死亡するまでにかかった治療費や入院費など、必要かつ相当な実費全額が認められます。

付添看護費

入院中に付添看護が必要な場合は、そのためにかかった費用が認められます。職業付添人の場合は実費残額、近親者付添人の場合は1日につき6,500円が目安となります。

通院交通費

被害者が通院に要した交通費が認められます。症状によりタクシー利用が相当とされる場合以外は電車・バスの料金、自家用車の場合は実費相当額(ガソリン代など)となります。

また、近親者が被害者の付添のために要した交通費や宿泊費も損害として認められる場合もあります。裁判例をみると、被害者の症状が重篤であったり、近親者が遠方から来ている場合などに認められる傾向にあります。

葬儀費

原則150万円で、それを下回る場合は実際に支出した額となります。

損害賠償請求関係費

損害賠償を請求する際には、診断書、診療報酬明細書、交通事故証明書等の資料が必要になります。それらの文書を取得するためにかかった費用は、必要かつ相当な範囲で認められます。

弁護士費用

弁護士に依頼し裁判で損害賠償を請求した場合、請求認容額の10%程度が認められます。
これは実際にかかった弁護士費用とは無関係です。

死亡逸失利益

下記の計算式で算定されます。

基礎収入×(1-生活費控除率)×就労可能年数に対応するライプニッツ係数

基礎収入とは、交通事故に遭い死亡しなければ将来労働により得られたであろう収入です。

生活費控除とは、生きていれば必要であったはずの生活費分を、基礎収入から差し引くことです。

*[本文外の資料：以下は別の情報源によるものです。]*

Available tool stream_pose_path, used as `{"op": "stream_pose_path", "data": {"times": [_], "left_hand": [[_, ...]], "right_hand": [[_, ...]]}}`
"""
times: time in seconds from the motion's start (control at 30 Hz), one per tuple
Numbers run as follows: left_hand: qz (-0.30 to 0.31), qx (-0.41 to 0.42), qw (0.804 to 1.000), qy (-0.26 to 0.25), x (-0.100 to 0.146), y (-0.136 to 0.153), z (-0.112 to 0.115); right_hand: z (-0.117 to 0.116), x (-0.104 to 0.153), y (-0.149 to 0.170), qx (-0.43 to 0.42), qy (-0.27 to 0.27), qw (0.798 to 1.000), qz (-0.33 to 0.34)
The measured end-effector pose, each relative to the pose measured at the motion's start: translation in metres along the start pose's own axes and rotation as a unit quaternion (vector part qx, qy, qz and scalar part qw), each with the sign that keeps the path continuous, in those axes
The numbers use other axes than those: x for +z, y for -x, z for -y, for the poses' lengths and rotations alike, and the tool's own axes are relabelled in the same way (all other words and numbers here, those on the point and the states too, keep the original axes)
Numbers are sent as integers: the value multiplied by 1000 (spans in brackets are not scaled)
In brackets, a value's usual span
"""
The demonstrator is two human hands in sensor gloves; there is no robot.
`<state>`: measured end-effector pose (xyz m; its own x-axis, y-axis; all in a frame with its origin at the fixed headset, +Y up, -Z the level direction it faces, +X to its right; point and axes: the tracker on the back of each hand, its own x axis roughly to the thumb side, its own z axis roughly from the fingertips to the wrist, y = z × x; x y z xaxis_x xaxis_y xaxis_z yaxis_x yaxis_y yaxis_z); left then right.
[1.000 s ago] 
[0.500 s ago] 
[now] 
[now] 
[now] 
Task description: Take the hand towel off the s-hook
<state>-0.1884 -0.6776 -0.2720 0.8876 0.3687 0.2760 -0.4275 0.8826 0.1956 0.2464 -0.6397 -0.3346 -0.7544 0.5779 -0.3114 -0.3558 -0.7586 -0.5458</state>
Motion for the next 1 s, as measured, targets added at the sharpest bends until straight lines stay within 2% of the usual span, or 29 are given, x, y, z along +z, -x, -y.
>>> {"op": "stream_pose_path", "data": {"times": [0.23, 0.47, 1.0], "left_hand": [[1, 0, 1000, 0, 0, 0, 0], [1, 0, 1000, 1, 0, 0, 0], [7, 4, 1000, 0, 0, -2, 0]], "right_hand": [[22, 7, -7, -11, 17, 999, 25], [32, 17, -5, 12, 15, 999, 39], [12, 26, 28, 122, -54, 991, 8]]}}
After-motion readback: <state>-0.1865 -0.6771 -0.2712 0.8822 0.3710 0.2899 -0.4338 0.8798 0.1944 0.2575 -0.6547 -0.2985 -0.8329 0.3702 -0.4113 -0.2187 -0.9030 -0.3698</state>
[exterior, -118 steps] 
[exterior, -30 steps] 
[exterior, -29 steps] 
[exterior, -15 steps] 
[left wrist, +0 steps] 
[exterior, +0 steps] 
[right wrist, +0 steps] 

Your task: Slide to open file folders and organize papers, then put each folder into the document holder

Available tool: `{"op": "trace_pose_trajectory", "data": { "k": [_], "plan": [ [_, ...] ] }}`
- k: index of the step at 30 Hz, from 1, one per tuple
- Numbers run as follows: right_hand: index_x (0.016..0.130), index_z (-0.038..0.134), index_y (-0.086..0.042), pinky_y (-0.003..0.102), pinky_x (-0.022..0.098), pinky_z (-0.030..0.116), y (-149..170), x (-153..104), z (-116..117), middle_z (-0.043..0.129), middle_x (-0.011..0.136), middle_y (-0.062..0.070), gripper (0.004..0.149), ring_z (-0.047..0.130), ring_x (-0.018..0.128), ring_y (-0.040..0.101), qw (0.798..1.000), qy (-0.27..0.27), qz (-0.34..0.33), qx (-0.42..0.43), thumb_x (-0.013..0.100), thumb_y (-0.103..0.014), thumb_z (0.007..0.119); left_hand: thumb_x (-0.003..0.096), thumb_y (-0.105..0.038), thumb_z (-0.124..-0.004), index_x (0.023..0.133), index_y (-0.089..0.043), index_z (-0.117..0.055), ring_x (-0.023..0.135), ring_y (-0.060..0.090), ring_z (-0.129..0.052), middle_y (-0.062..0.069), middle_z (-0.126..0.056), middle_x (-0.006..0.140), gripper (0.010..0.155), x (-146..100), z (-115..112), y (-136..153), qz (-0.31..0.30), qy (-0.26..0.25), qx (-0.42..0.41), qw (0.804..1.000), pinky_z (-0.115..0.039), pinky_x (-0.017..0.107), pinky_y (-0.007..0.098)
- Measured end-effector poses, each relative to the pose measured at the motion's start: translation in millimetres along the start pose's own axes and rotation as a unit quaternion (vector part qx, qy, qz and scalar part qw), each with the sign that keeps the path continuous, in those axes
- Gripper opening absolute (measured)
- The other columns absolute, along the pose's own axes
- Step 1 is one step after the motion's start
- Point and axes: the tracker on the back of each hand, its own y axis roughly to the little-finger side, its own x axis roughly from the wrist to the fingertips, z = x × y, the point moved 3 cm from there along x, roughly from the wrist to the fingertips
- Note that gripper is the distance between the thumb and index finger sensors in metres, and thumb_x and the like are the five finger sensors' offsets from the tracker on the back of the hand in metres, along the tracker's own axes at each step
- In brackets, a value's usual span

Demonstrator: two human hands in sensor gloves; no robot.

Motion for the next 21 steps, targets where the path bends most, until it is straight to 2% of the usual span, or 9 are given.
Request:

生活費の控除率の目安は、被害者が一家の支柱で被扶養者が1人の場合40%、一家の支柱で被扶養者2人以上の場合30%、女性(主婦、独身、幼児等含む)の場合30%、男性(独身、幼児等含む)の場合50%です。

就労可能年数は、原則として67歳までとします。

ただし、職種、能力、地位等によって、67歳を過ぎても就労することが可能であったと考えられる事情がある場合には、67歳を超えた分についても認められることがあります。

ライプニッツ係数とは、損害賠償の場合、将来受け取るはずであった収入を前倒しで受け取るため、将来の収入時までの年5%の利息を複利で差し引く係数のことをいいます。

慰謝料

被害者が一家の支柱の場合は2800万円、母親・配偶者の場合は2400万円、その他(子供、成人独身者、高齢者等)の場合は2000万円~2200万円が相場です。
加害者に、故意もしくは重過失(ひき逃げ、無免許、飲酒、著しいスピード違反など)または著しく不誠実な態度等がある場合には、慰謝料が相場より増額されることもあります。